The timeless private versus public school debate has been a topic of discussion among educators and parents for years. While some feel that private school education gives students an advantage when preparing for higher education, others feel that public school education gives students a chance to experience the real world in a less sheltered setting.
“I feel like I have an advantage against city school kids. Because I go to MUS, I am offered a more strict curriculum than most public schools,” said Kenneth Watson, a senior at Memphis University School. “It gives me an advantage to be more knowledgeable in subjects than students in public school.”
“I would say that the teachers are better, Memphis University School Senior Anthony Walton said. “We are prepared for the ACT and SAT. We also have a lot of freedom. We are prepared for college. We will not go into college not knowing what to expect.”
“I feel like the only advantage private school kids have over public schools is that we have an easier road to success,” said Joshua Dixon, also a senior at MUS. “We don’t have to deal with fights, or somebody stealing, or a lot of drama.”
Memphis University School is a college-prepatory school for boys in grades seven-twelve.
Ashton Toone, a senior at White Station High School, had a different point of view.
“I feel that I’m at an advantage for several reasons, a lot of them not involving the world of academia. Public school is difficult because you’re pretty much on your own. I know in private schools there are an extensive amount of resources at the students’ disposal, whereas in public school you have to take it upon yourself to find things and make them work.”
Toone added, “I also think that you’re presented with more real life situations in public school because of the exposure that you receive going to public school.”
One of the most commonly asked question among private school students is “Why did you choose to go there?”
“I feel like that because the school system in Memphis is going down, the only way some people can receive a good education is to go to a private school,” said Seleste Garrett, a senior at Hutchison School. “But, honestly, the only thing that sets private schools apart from public is money and the name of the school.
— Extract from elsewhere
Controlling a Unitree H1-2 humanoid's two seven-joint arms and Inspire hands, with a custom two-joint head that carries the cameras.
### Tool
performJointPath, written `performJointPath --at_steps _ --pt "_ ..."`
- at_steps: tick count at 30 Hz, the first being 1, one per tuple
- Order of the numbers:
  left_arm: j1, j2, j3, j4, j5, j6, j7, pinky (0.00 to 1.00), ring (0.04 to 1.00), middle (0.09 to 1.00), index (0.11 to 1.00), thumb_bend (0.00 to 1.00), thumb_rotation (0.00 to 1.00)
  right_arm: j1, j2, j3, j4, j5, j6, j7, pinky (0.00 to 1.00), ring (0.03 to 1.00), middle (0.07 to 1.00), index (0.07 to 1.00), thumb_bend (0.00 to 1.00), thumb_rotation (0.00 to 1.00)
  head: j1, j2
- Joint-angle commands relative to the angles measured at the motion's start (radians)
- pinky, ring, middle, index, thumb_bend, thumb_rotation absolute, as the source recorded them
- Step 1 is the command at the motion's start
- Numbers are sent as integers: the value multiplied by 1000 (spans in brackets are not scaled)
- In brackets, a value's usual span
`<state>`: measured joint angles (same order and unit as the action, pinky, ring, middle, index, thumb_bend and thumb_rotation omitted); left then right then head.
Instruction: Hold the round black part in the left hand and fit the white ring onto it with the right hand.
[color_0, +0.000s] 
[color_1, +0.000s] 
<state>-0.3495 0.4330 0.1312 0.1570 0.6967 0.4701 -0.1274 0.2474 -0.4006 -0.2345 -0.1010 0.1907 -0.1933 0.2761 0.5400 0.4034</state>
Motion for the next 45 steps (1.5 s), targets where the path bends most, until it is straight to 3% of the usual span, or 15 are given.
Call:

Everybody can have the same advantage and help if we had the right teachers that care.”
Hutchison School is a college-prepatory for girls from Pre-K through 12th grade.
“I’ve attended private/catholic school since Pre-k,” said LaBriesha Taylor, a senior at Immaculate Conception. “Even though my family is not Catholic, my parents liked the fact that I’m still able to practice my Christian faith in my daily school life. “
Taylor added, “My parents both went to public school in Memphis…They did not have bad experiences from their public school education, but they wanted me to have a different experience.”
The debate on public versus private schooling will always have two sides, but there are also students who feel that neither form of education has an advantage.
“I feel like neither public nor private school prepares anyone for ‘the real world’,” said Joshua Johnson, a senior at Central High School. “School doesn’t teach us how to write a resume, how to file taxes, or how to balance a checkbook. So I feel as if no matter what kind of school you go to, you won’t be prepared for the real world when you leave.”